Recent data released by Freddie Mac showed average fixed mortgage rates edged up last week amid anticipation of comments from the Federal Reserve on its bond-buying program.
“Fixed mortgage rates continued to follow bond yields higher leading up to the Aug. 21 release of the Federal Reserve monetary policy committee’s minutes for July,” Freddie Mac Chief Economist Frank Nothaft said. “In its July 30 and [July] 31 meetings, the committee members were broadly comfortable with a plan to start reducing its bond purchases later this year, although a few emphasized the importance of being patient.”
The 30-year FRM averaged 4.58 percent, up from 4.4 percent the previous week.

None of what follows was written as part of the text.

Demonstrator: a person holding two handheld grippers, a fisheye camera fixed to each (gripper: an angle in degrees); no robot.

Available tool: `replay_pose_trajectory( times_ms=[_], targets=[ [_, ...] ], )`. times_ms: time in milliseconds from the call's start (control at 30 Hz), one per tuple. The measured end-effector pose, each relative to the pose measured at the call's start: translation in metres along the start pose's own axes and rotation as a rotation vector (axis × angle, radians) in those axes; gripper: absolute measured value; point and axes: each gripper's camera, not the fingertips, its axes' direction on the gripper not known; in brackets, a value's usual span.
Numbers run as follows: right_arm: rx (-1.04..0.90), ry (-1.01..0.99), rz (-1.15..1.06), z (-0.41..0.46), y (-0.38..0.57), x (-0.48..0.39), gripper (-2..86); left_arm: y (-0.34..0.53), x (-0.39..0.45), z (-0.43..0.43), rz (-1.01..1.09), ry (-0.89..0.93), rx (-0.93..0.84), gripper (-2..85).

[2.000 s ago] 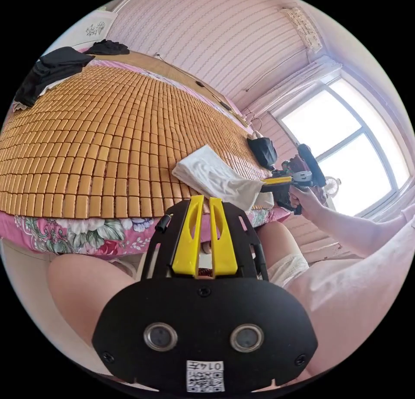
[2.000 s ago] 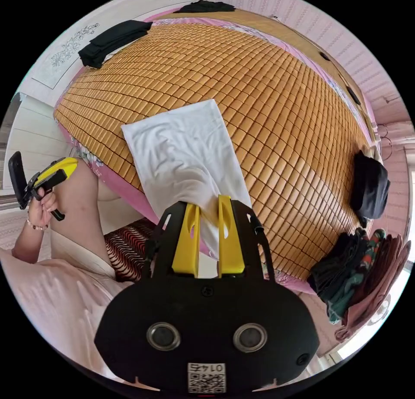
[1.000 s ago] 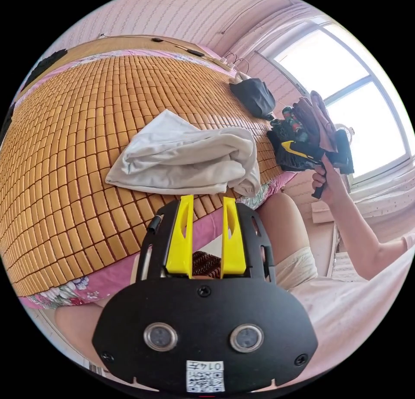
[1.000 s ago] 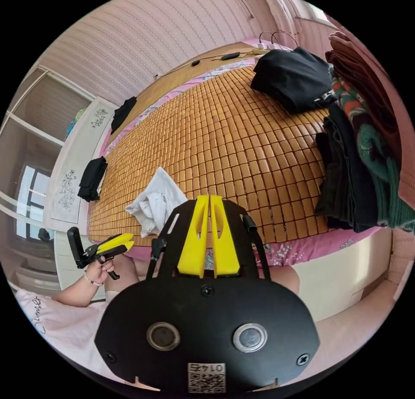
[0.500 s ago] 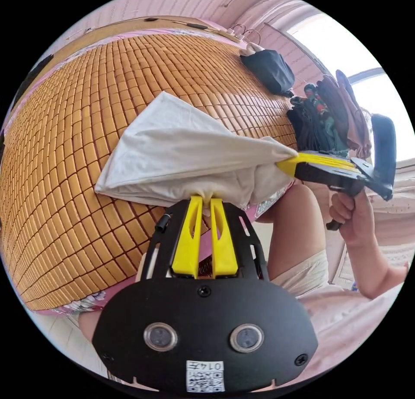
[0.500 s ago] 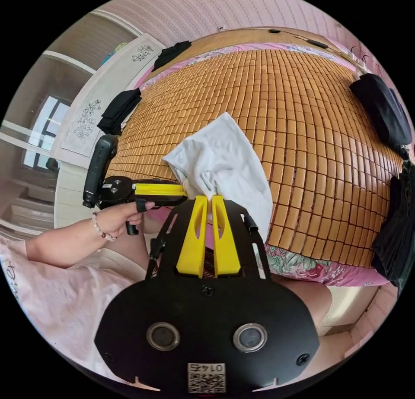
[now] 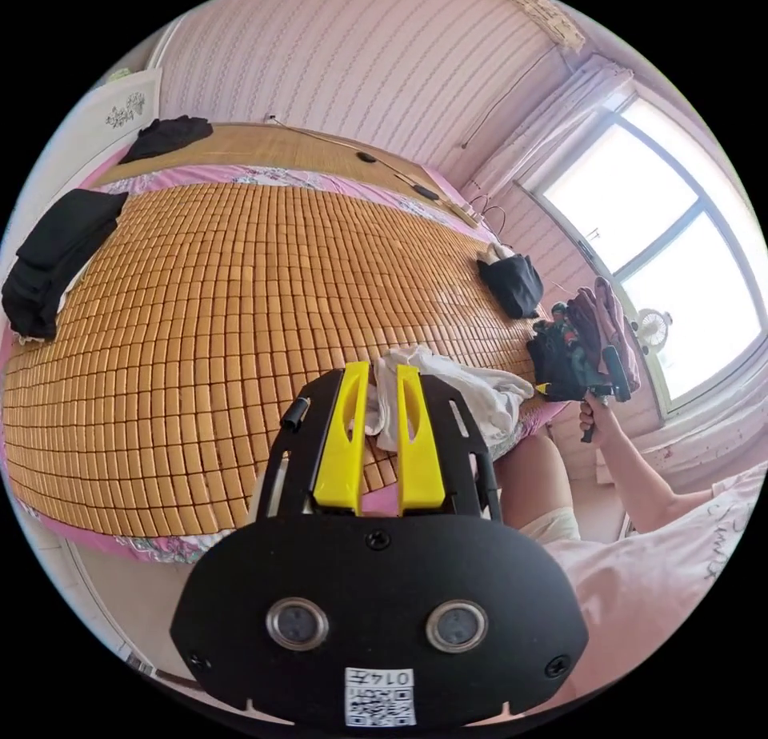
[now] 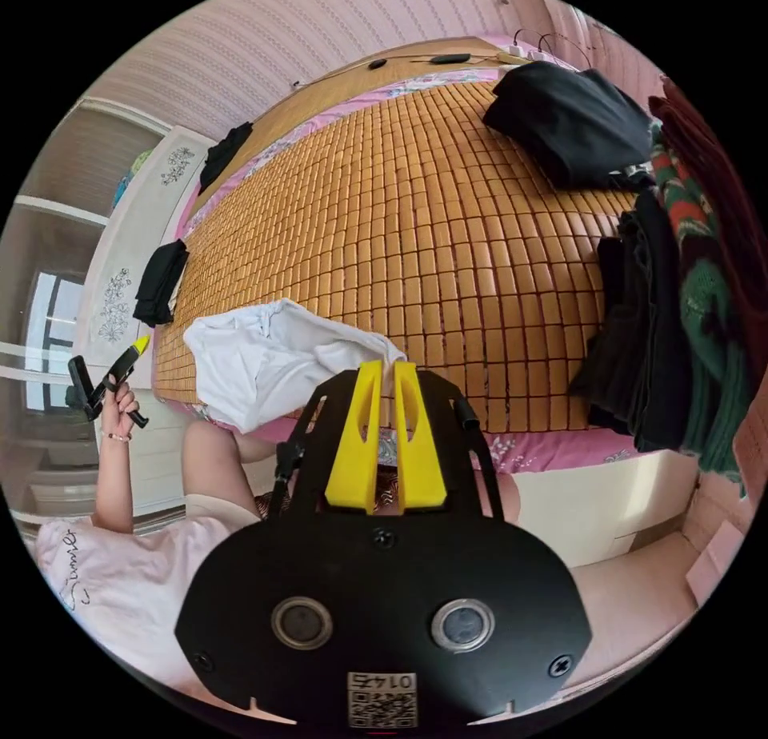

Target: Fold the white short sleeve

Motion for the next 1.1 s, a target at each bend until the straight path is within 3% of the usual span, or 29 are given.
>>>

The 15-year FRM posted similar results, rising from 3.44 percent to 3.6 percent last week.
The five-year adjustable-rate mortgage averaged 3.21 percent, down from 3.23 percent the week prior, while the one-year ARM remained unchanged at 2.67 percent.
Nothaft said that while some participants at the Fed’s meetings expressed concern that mortgage rate increases could hinder the housing market, others expressed confidence that the housing recovery would prevail in spite of the rate increases.
“In fact, existing home sales increased in July to the strongest pace since November 2009 and homebuilder confidence in August rose to its highest reading since November 2005,” Nothaft said. “Both increases occurred after mortgage rates had risen from their spring-time lows.”